A Língua Portuguesa: Um Olhar Sobre as Suas Origens
A origem da língua portuguesa é um enigma ainda não totalmente resolvido, sendo que os filólogos frequentemente direcionaram mais atenção à sua evolução a partir do século XII do que às raízes mais remotas.
No entanto, é evidente que as diferenças dialetais que hoje reconhecemos no português já podiam ser identificadas em períodos anteriores, até mesmo na época romana, em regiões que viriam a compor a futura nação portuguesa. Este fenômeno, entretanto, não é exclusivo do português, uma vez que quase todas as línguas românicas podem reivindicar uma antiguidade semelhante.
Entre as várias razões apontadas pelos filólogos para explicar a diferenciação do latim vulgar, destacam-se o isolamento geográfico relativo de grupos, o surgimento de entidades políticas independentes, variações nas circunstâncias culturais e educacionais, o período de romanização, as diferenças dialetais entre os colonos, os substratos linguísticos originais e as sobreposições linguísticas subsequentes.
No entanto, é importante ressaltar que as diferenças dialetais entre os colonos desempenharam um papel crucial nesse processo, pois moldaram significativamente a língua.
As línguas indígenas tiveram pouca ou nenhuma influência no surgimento e na evolução do português. Sua contribuição para o vocabulário e a sintaxe foi praticamente nula, uma vez que foram os indígenas que aprenderam o latim, em vez dos romanos aprendendo os idiomas locais. Todas as formas de comunicação, legislação e o sistema educacional eram baseados no latim.
Assim, ao longo dos séculos, os indígenas podem ter falado dialetos locais mesclados com palavras e formas latinas, mas essa influência gradualmente se desvanecer e desaparecer.
A colonização romana desempenhou um papel significativo na difusão da língua latina e dos costumes romanos entre os indígenas. A influência das legiões romanas e das forças auxiliares na língua é um ponto a ser considerado.
Embora na Lusitânia, região do sul e centro de Portugal, não tenham estacionado legiões, havia colônias compostas por cidadãos romanos e outros itálicos.
Essas colônias, como Pax Iulia (futura Beja) e Seallabis Praesidium Iulium (futura Santarém), serviram como centros administrativos e estavam interligadas por estradas militares. Essa presença romana teve um impacto na evolução da língua.
Na Gallaecia, que mais tarde deu origem à Galiza, duas legiões estiveram estacionadas por um tempo na região de León, influenciando provavelmente o galaico-português.
No entanto, o português medieval primitivo não se limita apenas ao galaico-português, já que o dialeto ou dialetos falados na Lusitânia também desempenharam um papel importante. Mesmo na ausência de legiões, havia núcleos de colonos itálicos na região.
A chegada dos árabes no início do século VIII introduziu o segundo grande componente na língua portuguesa, com cerca de 600 palavras árabes incorporadas.

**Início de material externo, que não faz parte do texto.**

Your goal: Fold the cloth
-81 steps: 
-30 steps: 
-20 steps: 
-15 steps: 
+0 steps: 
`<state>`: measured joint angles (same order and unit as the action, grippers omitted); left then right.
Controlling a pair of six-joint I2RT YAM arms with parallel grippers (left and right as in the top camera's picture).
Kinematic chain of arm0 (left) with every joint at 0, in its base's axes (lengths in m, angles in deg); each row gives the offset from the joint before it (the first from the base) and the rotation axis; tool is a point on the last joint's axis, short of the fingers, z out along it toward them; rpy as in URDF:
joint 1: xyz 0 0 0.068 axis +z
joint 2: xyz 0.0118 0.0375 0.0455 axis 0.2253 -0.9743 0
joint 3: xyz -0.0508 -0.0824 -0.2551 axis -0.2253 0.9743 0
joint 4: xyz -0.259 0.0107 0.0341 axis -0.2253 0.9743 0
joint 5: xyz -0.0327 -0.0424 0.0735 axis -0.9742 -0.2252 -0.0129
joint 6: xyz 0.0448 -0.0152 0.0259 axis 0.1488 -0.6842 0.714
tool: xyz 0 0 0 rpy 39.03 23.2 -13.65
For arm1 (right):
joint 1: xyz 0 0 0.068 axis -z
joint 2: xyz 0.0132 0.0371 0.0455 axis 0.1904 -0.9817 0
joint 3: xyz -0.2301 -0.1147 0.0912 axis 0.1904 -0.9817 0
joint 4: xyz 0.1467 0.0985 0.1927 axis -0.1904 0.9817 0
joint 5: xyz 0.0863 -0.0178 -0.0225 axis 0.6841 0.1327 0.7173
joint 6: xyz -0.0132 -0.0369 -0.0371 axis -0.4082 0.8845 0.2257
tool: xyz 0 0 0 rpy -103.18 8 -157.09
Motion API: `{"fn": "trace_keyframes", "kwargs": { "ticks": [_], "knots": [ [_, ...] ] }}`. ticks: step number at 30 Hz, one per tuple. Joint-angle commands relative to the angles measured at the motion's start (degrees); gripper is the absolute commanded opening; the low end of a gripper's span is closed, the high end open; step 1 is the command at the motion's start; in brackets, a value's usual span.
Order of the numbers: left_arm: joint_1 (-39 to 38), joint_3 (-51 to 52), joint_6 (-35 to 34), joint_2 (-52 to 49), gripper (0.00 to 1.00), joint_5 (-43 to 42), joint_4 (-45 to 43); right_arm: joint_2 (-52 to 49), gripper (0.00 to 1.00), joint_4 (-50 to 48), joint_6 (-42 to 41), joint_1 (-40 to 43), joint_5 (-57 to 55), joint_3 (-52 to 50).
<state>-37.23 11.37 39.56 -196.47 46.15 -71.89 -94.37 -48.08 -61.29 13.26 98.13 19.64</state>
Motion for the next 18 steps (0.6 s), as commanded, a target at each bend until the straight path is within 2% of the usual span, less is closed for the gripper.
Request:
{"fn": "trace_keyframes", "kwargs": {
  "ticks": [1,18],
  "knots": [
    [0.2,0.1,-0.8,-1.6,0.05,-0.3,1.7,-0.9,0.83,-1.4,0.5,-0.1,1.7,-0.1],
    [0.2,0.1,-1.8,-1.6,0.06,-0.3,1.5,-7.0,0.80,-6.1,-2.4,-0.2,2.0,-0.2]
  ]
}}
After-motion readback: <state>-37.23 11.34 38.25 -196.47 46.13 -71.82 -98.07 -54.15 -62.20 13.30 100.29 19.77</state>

Essas palavras, em sua maioria, dizem respeito a vestuário, mobiliário, agricultura e instrumentos científicos, refletindo a influência da civilização muçulmana na Península Ibérica.
No entanto, à medida que o tempo passou e o domínio islâmico diminuiu, novas influências, como o francês, italiano e inglês, substituíram muitos desses termos árabes, tornando-os obsoletos.
A conquista muçulmana foi mais duradoura no centro e sul de Portugal, região onde o galaico-português não era falado. No entanto, a região ocidental, associada ao que poderia ser chamado de moçárabe, ou a língua dos moçárabes, evoluiu separadamente.
Embora as características dessa língua sejam pouco conhecidas, é inegável que tinha sua própria individualidade linguística.
Durante os séculos XI e XII, quando os exércitos cristãos avançaram para o sul de Portugal, o galaico-português e o lusitano-moçárabe entraram em contato direto e contínuo, resultando no surgimento do português como o conhecemos hoje.
A fusão desses dialetos levou à criação da língua portuguesa.
Atualmente, o português apresenta três grandes áreas dialetais em Portugal: a região norte, incluindo Minho e Trás-os-Montes; a região central, abrangendo a Beira; e a região sul, compreendendo o restante do país. Essa divisão norte-sul remonta ao período da Reconquista e continua a influenciar as variações dialetais da língua portuguesa.
Referências bibliográficas incluem obras de Ramón Menéndez-Pidal, Rafael Lapesa, Serafim da Silva Neto, Harri Meier e outros, que contribuíram significativamente para o estudo da filologia histórica da Península Ibérica e da língua portuguesa.
Também destacamos as gramáticas históricas e as obras de Jaime Cortesão e A. H. de Oliveira Marques, que abordaram a questão da individualidade dialetal no oeste da Península Ibérica como um fator importante na formação de Portugal.
Este texto é baseado numa publicação de M. Pereira, datada de 25 de maio de 2020, no Fórum deste site.